What you have to do - Restate word for word every line from the top of the data below down through the line that holds "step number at".

Provided material -
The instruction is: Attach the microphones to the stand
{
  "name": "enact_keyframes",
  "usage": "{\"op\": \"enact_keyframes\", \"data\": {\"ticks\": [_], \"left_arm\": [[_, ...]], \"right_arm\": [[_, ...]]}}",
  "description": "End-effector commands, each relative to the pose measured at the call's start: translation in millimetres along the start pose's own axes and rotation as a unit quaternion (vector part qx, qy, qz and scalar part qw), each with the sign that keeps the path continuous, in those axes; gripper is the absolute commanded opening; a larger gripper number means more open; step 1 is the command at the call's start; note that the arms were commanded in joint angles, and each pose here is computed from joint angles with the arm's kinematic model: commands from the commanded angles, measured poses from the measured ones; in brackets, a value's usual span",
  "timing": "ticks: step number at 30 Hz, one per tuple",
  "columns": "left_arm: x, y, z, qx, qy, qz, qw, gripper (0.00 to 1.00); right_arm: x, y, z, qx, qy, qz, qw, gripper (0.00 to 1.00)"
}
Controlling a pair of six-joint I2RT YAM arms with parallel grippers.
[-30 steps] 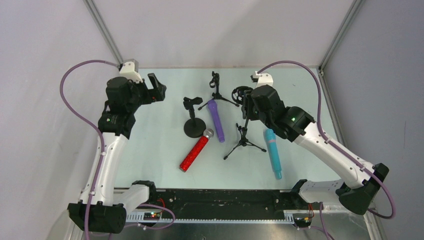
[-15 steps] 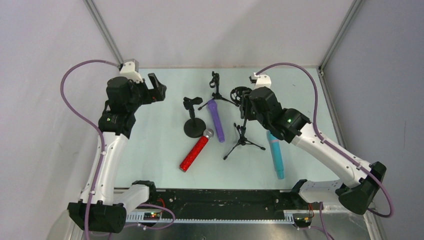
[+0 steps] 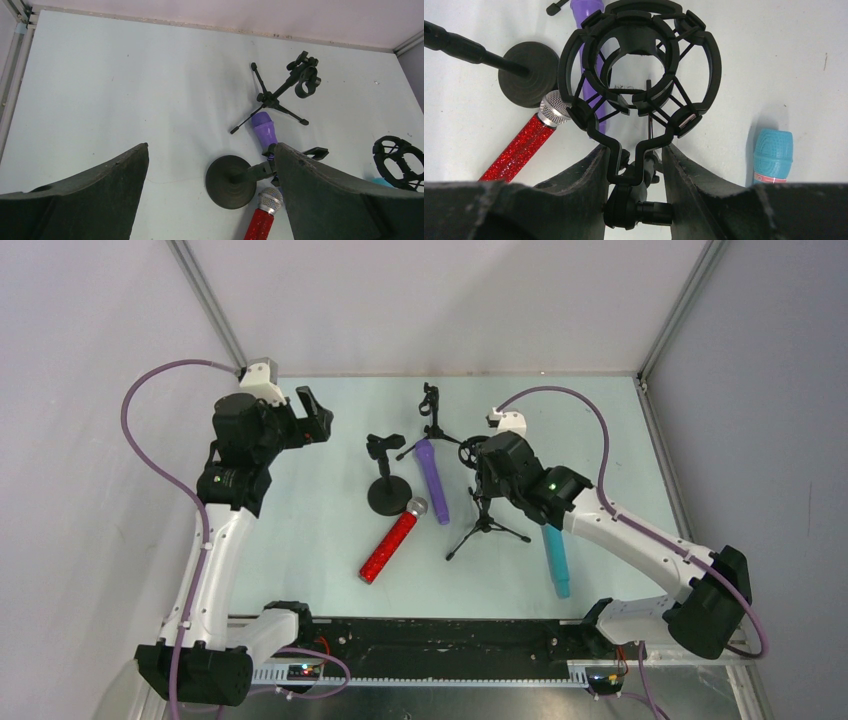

Solution below -
The instruction is: Attach the microphones to the stand
{
  "name": "enact_keyframes",
  "usage": "{\"op\": \"enact_keyframes\", \"data\": {\"ticks\": [_], \"left_arm\": [[_, ...]], \"right_arm\": [[_, ...]]}}",
  "description": "End-effector commands, each relative to the pose measured at the call's start: translation in millimetres along the start pose's own axes and rotation as a unit quaternion (vector part qx, qy, qz and scalar part qw), each with the sign that keeps the path continuous, in those axes; gripper is the absolute commanded opening; a larger gripper number means more open; step 1 is the command at the call's start; note that the arms were commanded in joint angles, and each pose here is computed from joint angles with the arm's kinematic model: commands from the commanded angles, measured poses from the measured ones; in brackets, a value's usual span",
  "timing": "ticks: step number at 30 Hz, one per tuple",

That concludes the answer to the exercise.